PROBLEM REQUIREMENTS :: Look for the string "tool" in the listing below and copy every line in which it appears.

* * * * * * * * *

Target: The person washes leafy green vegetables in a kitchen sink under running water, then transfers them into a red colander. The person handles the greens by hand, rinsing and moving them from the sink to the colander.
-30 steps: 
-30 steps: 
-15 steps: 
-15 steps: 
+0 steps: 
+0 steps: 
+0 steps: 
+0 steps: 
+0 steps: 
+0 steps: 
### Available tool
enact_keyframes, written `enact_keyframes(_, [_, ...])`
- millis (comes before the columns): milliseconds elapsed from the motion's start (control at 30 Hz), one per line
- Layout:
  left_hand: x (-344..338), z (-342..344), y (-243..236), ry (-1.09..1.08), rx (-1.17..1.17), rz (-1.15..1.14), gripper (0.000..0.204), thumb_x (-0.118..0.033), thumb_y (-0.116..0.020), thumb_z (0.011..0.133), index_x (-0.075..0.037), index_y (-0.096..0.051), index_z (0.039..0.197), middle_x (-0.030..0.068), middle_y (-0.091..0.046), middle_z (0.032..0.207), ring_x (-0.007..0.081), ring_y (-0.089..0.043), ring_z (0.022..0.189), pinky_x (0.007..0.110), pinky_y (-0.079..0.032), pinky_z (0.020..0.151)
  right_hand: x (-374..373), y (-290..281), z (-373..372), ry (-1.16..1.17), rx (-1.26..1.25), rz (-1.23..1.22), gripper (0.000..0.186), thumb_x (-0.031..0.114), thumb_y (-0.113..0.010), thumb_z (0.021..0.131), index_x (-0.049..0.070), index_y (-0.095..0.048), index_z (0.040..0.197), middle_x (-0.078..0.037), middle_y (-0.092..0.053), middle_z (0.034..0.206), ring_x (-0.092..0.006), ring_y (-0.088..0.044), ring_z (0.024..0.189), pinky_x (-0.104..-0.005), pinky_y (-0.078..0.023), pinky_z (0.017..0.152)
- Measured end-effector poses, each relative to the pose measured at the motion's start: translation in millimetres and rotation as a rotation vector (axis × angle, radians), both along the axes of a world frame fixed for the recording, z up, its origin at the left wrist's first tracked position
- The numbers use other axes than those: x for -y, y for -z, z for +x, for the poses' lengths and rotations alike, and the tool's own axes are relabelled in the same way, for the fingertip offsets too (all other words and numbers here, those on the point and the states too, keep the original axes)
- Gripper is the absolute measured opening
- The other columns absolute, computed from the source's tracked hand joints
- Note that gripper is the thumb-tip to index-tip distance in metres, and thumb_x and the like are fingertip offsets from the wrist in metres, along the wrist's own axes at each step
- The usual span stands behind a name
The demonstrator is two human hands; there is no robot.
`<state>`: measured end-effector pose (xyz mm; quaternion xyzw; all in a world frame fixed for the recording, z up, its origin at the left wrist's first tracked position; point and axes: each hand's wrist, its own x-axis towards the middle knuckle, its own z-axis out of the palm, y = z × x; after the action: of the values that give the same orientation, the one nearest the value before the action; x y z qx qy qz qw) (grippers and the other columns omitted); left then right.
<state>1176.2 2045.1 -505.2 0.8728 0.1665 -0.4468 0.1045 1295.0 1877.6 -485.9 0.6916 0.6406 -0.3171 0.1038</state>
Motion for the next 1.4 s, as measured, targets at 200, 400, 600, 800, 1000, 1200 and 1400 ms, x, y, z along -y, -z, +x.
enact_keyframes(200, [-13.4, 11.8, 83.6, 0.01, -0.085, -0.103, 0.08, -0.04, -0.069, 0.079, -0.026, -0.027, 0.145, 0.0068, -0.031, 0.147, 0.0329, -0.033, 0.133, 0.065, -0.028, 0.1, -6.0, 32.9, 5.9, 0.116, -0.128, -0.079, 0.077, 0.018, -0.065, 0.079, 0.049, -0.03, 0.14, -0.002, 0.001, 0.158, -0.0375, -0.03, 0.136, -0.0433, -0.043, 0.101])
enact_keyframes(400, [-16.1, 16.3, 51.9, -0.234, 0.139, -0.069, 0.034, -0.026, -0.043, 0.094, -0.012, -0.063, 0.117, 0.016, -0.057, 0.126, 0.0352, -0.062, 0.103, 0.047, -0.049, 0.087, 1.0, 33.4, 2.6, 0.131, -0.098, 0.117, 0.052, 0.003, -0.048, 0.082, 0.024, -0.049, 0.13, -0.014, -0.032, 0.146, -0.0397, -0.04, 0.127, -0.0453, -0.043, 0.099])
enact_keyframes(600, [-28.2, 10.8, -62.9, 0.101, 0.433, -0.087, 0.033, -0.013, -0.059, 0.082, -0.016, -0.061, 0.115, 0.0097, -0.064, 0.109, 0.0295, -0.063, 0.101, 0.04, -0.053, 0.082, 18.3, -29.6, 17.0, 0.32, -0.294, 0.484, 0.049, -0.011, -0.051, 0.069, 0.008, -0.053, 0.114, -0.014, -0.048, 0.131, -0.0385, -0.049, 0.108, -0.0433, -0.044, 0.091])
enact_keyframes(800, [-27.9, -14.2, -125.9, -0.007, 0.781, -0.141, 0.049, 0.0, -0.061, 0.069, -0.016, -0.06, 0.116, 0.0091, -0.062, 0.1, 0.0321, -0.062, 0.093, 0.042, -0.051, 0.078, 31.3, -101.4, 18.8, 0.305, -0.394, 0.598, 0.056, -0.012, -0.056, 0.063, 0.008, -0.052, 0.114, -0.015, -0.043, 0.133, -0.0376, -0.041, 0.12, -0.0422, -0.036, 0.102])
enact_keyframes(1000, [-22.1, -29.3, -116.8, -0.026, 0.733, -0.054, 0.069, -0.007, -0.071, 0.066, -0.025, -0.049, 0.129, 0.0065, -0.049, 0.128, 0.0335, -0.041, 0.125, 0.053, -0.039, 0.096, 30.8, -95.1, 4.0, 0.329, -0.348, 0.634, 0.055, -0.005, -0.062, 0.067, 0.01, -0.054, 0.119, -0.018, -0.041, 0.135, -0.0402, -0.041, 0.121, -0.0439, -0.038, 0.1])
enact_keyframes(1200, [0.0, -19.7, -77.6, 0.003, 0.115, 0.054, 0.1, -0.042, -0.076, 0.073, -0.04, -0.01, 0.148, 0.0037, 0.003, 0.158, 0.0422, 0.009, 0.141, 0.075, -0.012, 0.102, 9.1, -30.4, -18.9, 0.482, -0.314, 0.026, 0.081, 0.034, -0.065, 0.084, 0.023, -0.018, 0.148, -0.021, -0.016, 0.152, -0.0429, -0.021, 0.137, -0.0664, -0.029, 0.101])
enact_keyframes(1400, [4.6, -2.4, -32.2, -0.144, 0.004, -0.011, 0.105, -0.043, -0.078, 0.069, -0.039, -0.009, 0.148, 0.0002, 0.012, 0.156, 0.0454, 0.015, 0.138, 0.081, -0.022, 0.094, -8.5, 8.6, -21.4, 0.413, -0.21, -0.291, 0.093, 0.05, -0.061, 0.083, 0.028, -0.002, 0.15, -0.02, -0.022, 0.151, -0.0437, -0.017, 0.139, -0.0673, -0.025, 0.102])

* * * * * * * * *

RESPONSE TO THIS TASK ::
### Available tool
- The numbers use other axes than those: x for -y, y for -z, z for +x, for the poses' lengths and rotations alike, and the tool's own axes are relabelled in the same way, for the fingertip offsets too (all other words and numbers here, those on the point and the states too, keep the original axes)

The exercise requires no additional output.